▶ _What you are asked to do_
With the images removed, write out every line below exactly.

▶ _Collected material_

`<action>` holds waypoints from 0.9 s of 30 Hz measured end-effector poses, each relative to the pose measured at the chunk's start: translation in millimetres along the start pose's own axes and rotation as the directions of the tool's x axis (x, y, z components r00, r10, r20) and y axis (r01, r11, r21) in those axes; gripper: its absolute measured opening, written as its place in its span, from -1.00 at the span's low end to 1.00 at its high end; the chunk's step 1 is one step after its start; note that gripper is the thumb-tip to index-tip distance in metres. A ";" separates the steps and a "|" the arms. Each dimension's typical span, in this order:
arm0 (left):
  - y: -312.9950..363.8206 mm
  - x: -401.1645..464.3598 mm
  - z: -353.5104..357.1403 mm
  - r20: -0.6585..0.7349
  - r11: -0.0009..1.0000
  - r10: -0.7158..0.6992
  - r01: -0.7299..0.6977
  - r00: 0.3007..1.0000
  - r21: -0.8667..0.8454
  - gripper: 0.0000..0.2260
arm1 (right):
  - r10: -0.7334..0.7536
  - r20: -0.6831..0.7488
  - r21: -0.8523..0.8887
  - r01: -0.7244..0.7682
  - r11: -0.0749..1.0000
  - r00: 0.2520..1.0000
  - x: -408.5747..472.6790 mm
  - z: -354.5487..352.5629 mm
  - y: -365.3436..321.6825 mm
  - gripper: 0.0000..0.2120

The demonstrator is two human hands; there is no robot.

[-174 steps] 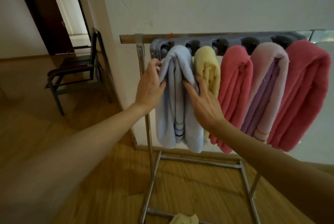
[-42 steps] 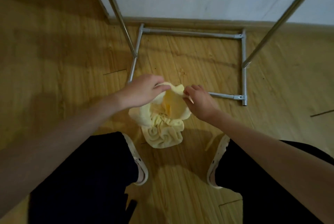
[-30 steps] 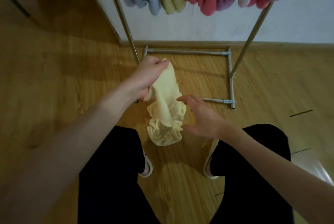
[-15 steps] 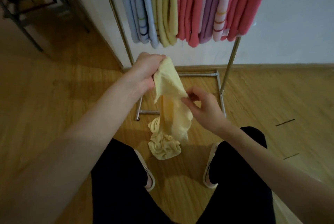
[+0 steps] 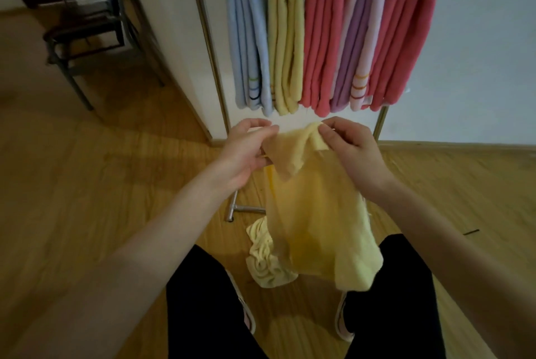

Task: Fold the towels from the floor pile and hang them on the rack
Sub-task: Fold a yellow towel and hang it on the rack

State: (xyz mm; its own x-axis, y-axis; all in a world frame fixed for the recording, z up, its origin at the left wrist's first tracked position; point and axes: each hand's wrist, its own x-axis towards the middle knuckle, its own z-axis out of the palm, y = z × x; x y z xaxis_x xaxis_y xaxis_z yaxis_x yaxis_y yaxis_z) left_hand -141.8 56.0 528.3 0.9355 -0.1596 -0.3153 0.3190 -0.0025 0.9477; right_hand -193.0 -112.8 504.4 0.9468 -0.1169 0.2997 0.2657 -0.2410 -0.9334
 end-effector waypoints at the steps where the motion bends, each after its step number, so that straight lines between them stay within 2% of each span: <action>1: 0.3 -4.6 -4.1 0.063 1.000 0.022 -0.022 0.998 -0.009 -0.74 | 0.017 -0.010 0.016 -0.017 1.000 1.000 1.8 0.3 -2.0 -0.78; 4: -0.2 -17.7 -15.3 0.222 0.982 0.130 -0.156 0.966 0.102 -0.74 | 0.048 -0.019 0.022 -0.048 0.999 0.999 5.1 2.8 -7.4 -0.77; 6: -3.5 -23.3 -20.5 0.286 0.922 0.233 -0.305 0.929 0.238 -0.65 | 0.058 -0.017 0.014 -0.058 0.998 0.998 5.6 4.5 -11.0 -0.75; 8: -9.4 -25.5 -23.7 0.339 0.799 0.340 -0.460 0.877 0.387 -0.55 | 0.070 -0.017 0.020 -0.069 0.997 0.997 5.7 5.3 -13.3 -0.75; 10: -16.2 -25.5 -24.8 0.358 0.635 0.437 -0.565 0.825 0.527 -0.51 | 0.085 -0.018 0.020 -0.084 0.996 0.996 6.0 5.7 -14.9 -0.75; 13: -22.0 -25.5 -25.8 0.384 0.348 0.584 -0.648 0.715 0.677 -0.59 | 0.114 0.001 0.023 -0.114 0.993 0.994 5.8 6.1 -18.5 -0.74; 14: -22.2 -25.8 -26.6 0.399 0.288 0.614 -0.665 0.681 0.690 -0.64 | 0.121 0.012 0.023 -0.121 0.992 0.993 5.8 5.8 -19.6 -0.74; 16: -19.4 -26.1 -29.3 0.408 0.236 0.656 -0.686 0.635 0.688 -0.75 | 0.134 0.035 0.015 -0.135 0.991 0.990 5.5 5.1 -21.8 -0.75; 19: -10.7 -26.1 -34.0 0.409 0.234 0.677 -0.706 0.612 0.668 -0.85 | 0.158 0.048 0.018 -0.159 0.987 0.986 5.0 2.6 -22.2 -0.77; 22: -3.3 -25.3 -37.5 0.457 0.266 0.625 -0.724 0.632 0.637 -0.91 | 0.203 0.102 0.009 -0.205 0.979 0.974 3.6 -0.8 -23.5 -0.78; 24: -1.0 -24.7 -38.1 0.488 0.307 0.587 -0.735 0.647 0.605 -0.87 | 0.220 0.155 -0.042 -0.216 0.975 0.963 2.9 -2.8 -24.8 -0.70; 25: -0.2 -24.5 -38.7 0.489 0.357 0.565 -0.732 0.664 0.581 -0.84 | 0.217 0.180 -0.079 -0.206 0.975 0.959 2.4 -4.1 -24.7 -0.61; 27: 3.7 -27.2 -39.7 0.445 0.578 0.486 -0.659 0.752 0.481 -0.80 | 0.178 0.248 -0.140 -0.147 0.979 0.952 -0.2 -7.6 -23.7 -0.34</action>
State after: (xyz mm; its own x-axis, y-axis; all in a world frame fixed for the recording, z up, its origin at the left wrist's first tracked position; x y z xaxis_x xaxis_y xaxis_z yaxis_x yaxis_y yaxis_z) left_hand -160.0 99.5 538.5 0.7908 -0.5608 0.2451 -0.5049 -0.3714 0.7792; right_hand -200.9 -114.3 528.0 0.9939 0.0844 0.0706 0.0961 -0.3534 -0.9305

▶ _Solved problem_
`<action>` holds waypoints from 0.9 s of 30 Hz measured end-effector poses, each relative to the pose measured at the chunk's start: translation in millimetres along the start pose's own axes and rotation as the directions of the tool's x axis (x, y, z components r00, r10, r20) and y axis (r01, r11, r21) in those axes; gripper: its absolute measured opening, written as its place in its span, from -1.00 at the span's low end to 1.00 at its high end; the chunk's step 1 is one step after its start; note that gripper is the thumb-tip to index-tip distance in metres. A ";" separates the steps and a "|" the arms. Each dimension's typical span, in this order:
arm0 (left):
  - y: -312.9950..363.8206 mm
  - x: -401.1645..464.3598 mm
  - z: -353.5104..357.1403 mm
  - r20: -0.6585..0.7349
  - r11: -0.0009..1.0000
  - r10: -0.7158..0.6992
  - r01: -0.7299..0.6977
  - r00: 0.3007..1.0000
  - r21: -0.8667..0.8454
  - gripper: 0.0000..0.2260
arm1 (right):
  - r10: -0.7334..0.7536
  - r20: -0.6831..0.7488
  - r21: -0.8523..0.8887
  - r01: -0.7244..0.7682
  - r11: -0.0749..1.0000
  - r00: 0.2520..1.0000
  - x: -408.5747..472.6790 mm
  - z: -354.5487..352.5629 mm
  - y: -365.3436..321.6825 mm
  - gripper: 0.0000..0.2120

The demonstrator is two human hands; there is no robot.

[-174 steps] 
[-42 steps] 
[-30 steps] 
[-15 steps] 
[+0 steps] 

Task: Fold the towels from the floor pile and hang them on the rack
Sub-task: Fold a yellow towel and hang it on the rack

State: (xyz mm; its own x-axis, y-axis; all in a world frame fixed for the recording, z up, its origin at the left wrist's first tracked position; point and axes: each hand's wrist, its own x-axis towards the middle knuckle, its own z-axis out of the palm, y = z × x; x y z xaxis_x xaxis_y xaxis_z yaxis_x yaxis_y yaxis_z) left_hand -141.8 56.0 528.3 0.9355 -0.1596 -0.3153 0.3190 -0.0025 0.9477; right_hand -193.0 -112.8 504.4 0.9468 -0.1169 0.2997 0.2657 -0.2410 -0.9334
 end-effector waypoints at the steps where the motion bends, each after its step number, so that straight lines between them stay within 2% of each span: <action>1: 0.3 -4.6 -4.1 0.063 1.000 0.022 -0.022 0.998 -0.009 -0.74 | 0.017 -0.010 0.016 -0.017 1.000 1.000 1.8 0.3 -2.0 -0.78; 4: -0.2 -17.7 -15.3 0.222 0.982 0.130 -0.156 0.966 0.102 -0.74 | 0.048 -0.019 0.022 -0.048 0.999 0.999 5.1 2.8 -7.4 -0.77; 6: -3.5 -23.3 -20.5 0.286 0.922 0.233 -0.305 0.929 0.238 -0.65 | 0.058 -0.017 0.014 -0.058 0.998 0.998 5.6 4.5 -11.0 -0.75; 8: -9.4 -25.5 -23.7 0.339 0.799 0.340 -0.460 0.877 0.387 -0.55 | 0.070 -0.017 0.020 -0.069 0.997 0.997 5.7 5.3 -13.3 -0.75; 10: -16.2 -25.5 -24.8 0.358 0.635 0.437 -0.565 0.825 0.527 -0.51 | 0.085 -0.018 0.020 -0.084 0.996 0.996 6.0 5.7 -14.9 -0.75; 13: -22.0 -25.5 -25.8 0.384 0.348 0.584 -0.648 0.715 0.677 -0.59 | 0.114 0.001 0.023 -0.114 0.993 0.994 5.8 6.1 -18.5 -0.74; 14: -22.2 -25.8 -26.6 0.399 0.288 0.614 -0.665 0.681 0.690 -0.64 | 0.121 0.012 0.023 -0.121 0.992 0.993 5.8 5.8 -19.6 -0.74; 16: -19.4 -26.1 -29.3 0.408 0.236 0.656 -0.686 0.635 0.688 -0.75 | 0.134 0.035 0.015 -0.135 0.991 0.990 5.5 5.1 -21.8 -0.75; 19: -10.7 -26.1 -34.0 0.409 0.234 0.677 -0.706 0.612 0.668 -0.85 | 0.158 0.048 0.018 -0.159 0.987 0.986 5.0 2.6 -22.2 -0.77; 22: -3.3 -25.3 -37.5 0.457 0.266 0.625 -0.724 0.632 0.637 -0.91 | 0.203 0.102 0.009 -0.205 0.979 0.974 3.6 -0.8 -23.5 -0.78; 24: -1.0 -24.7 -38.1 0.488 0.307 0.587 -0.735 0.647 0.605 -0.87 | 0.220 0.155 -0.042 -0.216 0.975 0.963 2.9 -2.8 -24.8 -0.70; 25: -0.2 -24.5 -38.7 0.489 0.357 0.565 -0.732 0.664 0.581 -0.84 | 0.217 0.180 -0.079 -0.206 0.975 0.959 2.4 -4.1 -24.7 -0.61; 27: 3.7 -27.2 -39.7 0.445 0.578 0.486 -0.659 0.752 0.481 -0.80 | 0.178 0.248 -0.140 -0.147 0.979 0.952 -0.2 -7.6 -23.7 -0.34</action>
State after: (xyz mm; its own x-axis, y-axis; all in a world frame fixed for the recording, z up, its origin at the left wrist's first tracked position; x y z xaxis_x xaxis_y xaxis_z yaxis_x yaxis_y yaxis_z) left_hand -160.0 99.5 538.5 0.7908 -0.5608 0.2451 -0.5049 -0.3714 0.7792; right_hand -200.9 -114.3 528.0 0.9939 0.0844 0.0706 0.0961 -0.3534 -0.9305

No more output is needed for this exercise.